Anjos da Noite - A Rebelião

Ficha técnica


País


Sinopse

Numa época de escuridão, um lobisomem chamado Lucien decide incitar o seu povo contra a dominação dos vampiros, liderados por Viktor. O jovem contará com a ajuda de sua amada nessa luta pela liberdade.


Nota Cineweb

PéssimoRuimRegularBomÓtimo


Crítica Cineweb

16/04/2009

Iniciada em 2003, a franquia criada pelo diretor e roteirista Len Wiseman ganha uma nova sequência com a estréia de Anjos da Noite – A Rebelião. Neste episódio, em vez de retratar as aventuras da vigorosa vampira Selene (Kate Beckinsale, de O Aviador), o filme volta alguns séculos para revelar o começo da milenar batalha entre vampiros e lobisomens.

Nesta produção, Wiseman mostra o nascimento do personagem Lucien (Michael Sheen, de Frost/Nixon), o líder dos lobisomens. Único de sua raça, com a capacidade de se transformar quando quer, ele passa a ser escravo da classe dos vampiros, comandados por Viktor (Bill Nighy, de Simplesmente Amor).

Resignado com sua própria sorte, Lucien protege o clã, mesmo que para isso tenha que matar seres de sua própria raça. Tudo isso, até se apaixonar pela filha de Viktor, Sonja (Rhona Mitra, de O Atirador), e dar início a uma guerra entre as espécies.

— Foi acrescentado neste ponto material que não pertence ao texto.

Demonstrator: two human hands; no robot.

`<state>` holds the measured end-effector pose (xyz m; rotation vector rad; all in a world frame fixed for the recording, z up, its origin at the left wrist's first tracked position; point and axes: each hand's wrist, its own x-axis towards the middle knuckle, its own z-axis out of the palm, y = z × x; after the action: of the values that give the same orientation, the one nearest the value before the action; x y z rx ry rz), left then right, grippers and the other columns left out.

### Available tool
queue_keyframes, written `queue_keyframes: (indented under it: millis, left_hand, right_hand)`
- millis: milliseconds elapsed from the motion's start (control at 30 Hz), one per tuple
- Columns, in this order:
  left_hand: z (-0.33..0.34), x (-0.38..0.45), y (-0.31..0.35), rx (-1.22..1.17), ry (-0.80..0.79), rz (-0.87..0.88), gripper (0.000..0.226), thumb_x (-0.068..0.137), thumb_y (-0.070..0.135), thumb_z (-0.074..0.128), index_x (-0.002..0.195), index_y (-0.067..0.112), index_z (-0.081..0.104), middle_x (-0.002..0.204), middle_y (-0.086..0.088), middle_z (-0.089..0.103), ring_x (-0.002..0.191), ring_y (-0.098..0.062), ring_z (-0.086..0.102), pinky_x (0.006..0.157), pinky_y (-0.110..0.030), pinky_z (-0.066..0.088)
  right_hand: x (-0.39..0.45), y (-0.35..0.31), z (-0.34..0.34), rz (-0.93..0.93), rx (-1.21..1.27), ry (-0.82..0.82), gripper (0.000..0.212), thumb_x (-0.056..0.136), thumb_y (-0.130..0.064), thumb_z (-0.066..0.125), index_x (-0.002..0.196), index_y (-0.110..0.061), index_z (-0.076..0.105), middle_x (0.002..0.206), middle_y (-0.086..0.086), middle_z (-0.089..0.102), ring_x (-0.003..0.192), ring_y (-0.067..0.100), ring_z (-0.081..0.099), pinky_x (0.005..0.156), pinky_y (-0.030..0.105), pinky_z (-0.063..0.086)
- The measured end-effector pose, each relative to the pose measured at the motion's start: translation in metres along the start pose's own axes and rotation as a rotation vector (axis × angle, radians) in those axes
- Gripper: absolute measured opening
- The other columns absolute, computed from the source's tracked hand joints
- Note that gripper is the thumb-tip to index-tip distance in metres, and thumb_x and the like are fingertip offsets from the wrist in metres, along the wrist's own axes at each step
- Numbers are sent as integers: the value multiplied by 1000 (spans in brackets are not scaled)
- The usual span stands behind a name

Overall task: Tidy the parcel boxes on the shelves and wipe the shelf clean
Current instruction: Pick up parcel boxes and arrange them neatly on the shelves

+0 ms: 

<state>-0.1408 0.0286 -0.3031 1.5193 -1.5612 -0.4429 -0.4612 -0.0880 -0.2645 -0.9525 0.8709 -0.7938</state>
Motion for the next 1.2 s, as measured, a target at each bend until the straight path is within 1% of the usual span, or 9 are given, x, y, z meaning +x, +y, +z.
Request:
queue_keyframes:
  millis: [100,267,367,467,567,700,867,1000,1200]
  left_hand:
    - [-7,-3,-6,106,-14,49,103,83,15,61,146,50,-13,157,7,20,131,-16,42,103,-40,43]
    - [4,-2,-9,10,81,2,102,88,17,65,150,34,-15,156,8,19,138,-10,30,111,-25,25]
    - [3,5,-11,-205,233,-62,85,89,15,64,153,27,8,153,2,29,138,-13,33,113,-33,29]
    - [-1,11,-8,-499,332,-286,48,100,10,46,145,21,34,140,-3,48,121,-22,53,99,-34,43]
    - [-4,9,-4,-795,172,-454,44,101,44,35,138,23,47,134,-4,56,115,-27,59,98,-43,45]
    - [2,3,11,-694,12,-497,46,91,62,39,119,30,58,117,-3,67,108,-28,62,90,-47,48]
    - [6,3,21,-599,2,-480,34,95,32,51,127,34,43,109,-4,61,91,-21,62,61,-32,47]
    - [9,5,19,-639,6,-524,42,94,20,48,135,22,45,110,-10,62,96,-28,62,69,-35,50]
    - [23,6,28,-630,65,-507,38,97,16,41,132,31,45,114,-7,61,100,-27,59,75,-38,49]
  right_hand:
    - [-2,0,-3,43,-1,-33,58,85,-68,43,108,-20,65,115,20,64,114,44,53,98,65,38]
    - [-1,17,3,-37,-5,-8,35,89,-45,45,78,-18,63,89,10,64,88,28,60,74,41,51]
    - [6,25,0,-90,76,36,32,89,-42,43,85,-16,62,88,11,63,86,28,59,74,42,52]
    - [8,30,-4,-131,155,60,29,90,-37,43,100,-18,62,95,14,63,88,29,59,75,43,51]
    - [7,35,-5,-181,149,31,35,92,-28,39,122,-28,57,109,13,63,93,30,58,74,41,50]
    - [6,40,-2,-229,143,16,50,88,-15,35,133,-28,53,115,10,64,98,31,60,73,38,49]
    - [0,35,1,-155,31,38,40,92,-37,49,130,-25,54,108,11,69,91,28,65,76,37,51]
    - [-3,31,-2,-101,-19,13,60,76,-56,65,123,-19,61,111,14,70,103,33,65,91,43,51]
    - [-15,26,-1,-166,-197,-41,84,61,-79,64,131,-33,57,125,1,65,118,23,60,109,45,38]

Toda essa história já havia sido contada em flashbacks no primeiro episódio de Anjos da Noite (2003). Afinal, será devido a esse imbróglio que, séculos mais tarde, Selene enfrentará não apenas Lucien, como também seu protetor Viktor, cujo desfecho só será revelado em Anjos a Noite – A Evolução (2006).

Como são filmes complementares, é inegável a necessidade de assistir às duas produções anteriores para compreender Anjos da Noite – A Rebelião. Se o espectador não conhecer de antemão os personagens, o interesse no filme não se sustenta.

Inspirado em videogames e RPGs (Role Playing Games), Wiseman criou um universo de lendas, profecias e personagens tão intrincado que é preciso lembrar das referências espalhadas pela franquia. Esse é um trunfo e também a maldição da série.

Apesar de passar o bastão da direção do filme para o francês Patrick Tatopoulos, conhecido por seu trabalho em efeitos especiais em filmes como Eu Robô (2004) e Silent Hill (2006), Wiseman manteve sua participação na concepção da história. Isso conferiu à produção um direcionamento afinado com o que acontecerá séculos depois.

Embora seja o menor da trilogia, Anjos da Noite – A Rebelião manteve a competência técnica da franquia, com boas cenas de ação e efeitos especiais bem definidos. No entanto, também peca como nos outros filmes: na exacerbada ambição de criar a mitologia, sem unir essa vontade ao fluxo narrativo.